I know, I know! I'm sorry!!! Okay, I'm not really but hey, I could take a stab at some sense of responsibility for not being her, right? No? Okay, I won't, I was busy, I have a life, I have things to do, like play Endless Blue Ocean and watch West Wing and look for a job. Yeah, still looking for a job. I know what job I would like to have right now after this past week.
The job that would be good for me is to go in and teach others what customer service is about. I mean, seriously, in this poor economy and people hanging onto their money more than ever, you would think that customer service would be a pretty high priority to most businesses since new business is almost non-existent and repeat business is your biggest money maker right now. But still, for some businesses it would seem they not only take the attitude that the customer is never right but dang-it I think I'll humiliate them at the same time, just for kicks and giggles! Which reminds me, I need to make a call to Radio Shack in the mall, be right back.

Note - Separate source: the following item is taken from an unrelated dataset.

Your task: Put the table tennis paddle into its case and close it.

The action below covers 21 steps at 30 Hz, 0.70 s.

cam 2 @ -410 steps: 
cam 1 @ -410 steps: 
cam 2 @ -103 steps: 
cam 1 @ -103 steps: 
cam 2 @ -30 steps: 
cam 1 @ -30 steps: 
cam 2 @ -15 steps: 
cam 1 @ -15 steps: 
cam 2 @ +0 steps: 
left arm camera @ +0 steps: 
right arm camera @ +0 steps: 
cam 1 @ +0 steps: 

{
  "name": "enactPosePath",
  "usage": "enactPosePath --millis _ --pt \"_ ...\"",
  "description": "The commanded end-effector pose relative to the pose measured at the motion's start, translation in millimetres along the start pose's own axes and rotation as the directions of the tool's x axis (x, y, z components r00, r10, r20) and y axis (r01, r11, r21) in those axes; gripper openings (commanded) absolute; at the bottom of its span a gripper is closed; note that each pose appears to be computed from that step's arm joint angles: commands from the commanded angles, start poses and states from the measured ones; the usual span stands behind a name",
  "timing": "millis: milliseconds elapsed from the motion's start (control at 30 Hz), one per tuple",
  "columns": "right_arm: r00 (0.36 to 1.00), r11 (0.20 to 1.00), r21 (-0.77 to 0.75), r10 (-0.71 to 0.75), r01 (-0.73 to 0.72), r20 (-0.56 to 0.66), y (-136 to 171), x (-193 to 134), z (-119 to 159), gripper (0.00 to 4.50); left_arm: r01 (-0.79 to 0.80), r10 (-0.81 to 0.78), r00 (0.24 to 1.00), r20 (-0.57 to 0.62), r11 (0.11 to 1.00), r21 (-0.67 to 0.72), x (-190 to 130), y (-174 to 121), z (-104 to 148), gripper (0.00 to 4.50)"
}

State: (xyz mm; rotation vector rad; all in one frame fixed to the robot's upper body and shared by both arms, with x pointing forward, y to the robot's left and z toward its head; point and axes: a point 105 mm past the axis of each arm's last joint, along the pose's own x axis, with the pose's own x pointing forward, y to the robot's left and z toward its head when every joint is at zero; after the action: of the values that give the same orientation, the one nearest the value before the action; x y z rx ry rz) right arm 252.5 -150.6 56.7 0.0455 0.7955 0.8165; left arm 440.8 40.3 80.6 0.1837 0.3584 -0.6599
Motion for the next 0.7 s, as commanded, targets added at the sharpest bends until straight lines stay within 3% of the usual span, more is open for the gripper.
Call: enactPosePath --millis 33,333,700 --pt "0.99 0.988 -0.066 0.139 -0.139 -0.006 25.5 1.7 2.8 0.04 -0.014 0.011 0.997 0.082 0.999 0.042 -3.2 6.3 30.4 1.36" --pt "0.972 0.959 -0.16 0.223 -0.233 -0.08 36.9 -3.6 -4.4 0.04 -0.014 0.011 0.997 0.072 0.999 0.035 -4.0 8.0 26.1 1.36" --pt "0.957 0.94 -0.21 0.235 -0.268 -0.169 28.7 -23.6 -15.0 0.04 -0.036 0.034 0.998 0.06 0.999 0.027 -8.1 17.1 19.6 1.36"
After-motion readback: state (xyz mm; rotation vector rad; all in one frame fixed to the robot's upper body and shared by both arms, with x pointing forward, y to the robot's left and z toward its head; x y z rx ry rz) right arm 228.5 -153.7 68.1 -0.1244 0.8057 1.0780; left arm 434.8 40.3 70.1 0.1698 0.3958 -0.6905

Okay, I'm back. Now the reason I called them is because while "technically" they didn't do anything wrong, they followed policy and did what they were supposed to do, it was the "way" they handled the situation at hand. I won't go into details but let's just say because one person didn't have the common sense and decency to apologize to my daughter, she no longer wants to shop there. Now there was no real reason for him to apologize since he didn't do anything wrong, he was merely following set rules and regulations but when you have a 14 year old teenage girl at your counter, very upset and distraught over something, the first words you should utter are, "I'm sorry....." followed by why you can or cannot do as she is requesting. Every other store they went into with the problem had an apology and sympathy for the situation, every store but Radio Shack. This upset Ellie and she noticed it. It made a difference to her and how she views that store now. I just talked to "Bob" (yes, his real name) and explained what happened and told him that while the guy was just doing his job, there could have been a little more sympathy on their part. He agreed 100%, said he would talk to his staff and told me to tell Ellie that from now on she was to ask for him and he would make sure she was taken care of. That is good customer service.
Another example of good customer service was the Comfort Inn we stayed in while in Pittsburgh. I wrote a letter explaining about our bad experience in the restaurant the last night and my poor experience during check out (was never asked how my stay was and even when I brought up the restaurant experience, nothing from the desk clerk).
I wrote an email to the manager and explained my experience and why I felt it was important for these issues to be addressed. She emailed back that not only is she refunding our restaurant charge but she's also using my letter as a tool during their next customer service training session.
I go around, I watch, I listen and I think to myself, "You know, the customer is NOT always right, but you need to make them think they are so they won't leave and take their business elsewhere." I watch sales people in stores and I just want to walk up and say, "Here, let me show you how to finish this sale." Or watch customer service in action and so want to step in and apologize for the store when I see the customer getting more and more upset yet the employee is doing nothing to temper the situation.